Sim. Depende de quem entendemos por "mundo". A Índia, os EUA e a China, por exemplo, apoiam-nos. A maior parte do mundo compreende perfeitamente o que estamos a fazer e sabe que somos pessoas pacíficas, que amamos a paz e que não procurámos esta guerra. Abandonámos Gaza por iniciativa própria em 2005. Em nome da paz, entregaremos a terra e as nascentes de água a quem quiser firmar a paz connosco. Os egípcios, os jordanos, os palestinianos com os quais estamos a negociar. Penso que, hoje, o que há é uma luta e não um choque de civilizações: a tensão não é entre cristãos, judeus e muçulmanos, mas entre a civilização e a anti-civilização, ou seja, o terrorismo. Todas as religiões têm os seus extremistas. Se quisermos deixá-los ganhar, muito bem. Veremos o tipo de mundo que daí resultará. Se quisermos travá-los, é preciso tomar as medidas necessárias para tal.

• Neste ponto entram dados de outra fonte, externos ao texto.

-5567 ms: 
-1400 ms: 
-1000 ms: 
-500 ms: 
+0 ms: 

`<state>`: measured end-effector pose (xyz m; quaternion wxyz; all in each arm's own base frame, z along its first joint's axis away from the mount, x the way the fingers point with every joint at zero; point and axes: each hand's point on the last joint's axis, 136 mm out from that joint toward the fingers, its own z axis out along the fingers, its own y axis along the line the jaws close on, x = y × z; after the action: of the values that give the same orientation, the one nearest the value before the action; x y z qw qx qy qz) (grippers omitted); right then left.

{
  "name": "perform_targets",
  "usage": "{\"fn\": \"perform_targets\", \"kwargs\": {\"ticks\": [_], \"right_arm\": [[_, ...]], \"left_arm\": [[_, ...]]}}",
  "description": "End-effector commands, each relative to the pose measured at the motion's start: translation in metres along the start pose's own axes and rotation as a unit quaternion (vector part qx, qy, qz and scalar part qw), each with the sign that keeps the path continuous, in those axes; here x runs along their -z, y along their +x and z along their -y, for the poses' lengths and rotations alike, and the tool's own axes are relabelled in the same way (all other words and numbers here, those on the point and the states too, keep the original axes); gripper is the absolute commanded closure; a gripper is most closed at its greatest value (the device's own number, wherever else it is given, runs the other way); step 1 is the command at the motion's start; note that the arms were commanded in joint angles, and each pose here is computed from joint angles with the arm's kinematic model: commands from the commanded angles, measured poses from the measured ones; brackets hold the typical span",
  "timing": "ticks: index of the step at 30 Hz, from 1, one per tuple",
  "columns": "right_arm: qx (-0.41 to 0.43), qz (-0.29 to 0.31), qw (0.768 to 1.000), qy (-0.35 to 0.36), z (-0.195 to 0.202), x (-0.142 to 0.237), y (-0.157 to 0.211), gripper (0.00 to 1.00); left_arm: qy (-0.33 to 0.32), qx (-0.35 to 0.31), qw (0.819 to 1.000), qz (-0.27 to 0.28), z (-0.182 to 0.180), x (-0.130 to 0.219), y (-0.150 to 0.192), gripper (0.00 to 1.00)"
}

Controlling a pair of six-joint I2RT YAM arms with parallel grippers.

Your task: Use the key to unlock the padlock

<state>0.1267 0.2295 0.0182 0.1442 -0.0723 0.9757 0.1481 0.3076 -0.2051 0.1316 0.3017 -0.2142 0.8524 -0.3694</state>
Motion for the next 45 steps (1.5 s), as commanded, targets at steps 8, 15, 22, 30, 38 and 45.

Benita Ferrero, da União Europeia, disse-lhe que Israel está a prejudicar a sua imagem por muitos anos. Qual foi a sua resposta?

A minha resposta é que, por vezes, é preciso pôr em perigo a imagem, para salvar a vida dos nossos cidadãos. Com todo o respeito pela "imagem", nós também perdemos centenas de mulheres e crianças em atentados. Eu não diria que é preciso perder centenas de vidas para melhorar a nossa imagem. E aos olhos de quem? As pessoas que vivem o que nós temos que viver compreendem-nos perfeitamente. As pessoas que não vivem essa situação dizem-nos: "não façam isso". A escolha não é nossa. Além disso, não sei quem é o juiz supremo. Creio que, no íntimo, muitas pessoas que nos "condenaram" publicamente sabem que temos razão, que não há ninguém que nos proteja, além de nós mesmos. Que qualquer país faria exactamente igual.

Alguns países árabes fizeram vista grossa?

Claro que sim. O Irão e os seus satélites, o Hezbollah e o Hamas, são os maiores inimigos do mundo árabe. Existem 350 milhões de árabes. Dezenas de milhões de iranianos querem governar o Médio Oriente. Isso não agrada aos árabes, que não desejam tal coisa. Acredita que o Presidente palestiniano Abas gosta do que o Hamas fez à sua gente? Matá-los e expulsá-los de Gaza? Vejam o caso de Mubarak. Ele não está ao serviço de Israel. Está ao serviço do mundo árabe, do Egipto. Por que motivo, depois de Rabin, nenhum líder israelita conseguiu levar o acordo de paz com os palestinianos até à última linha?
O problema não está no lado israelita. Infelizmente, o problema reside na divisão que existe entre os palestinianos. Nenhum líder israelita é capaz de unir ou dividir os árabes. Um mandatário israelita é capaz de tomar decisões sobre a política de Israel. Penso que o actual Governo deseja a paz. Não tenho a menor dúvida. Mas nem a ANP nem o Egipto conseguiram evitar que o Hamas impeça a criação de um Estado palestiniano. Eles é que são o problema, não a liderança israelita.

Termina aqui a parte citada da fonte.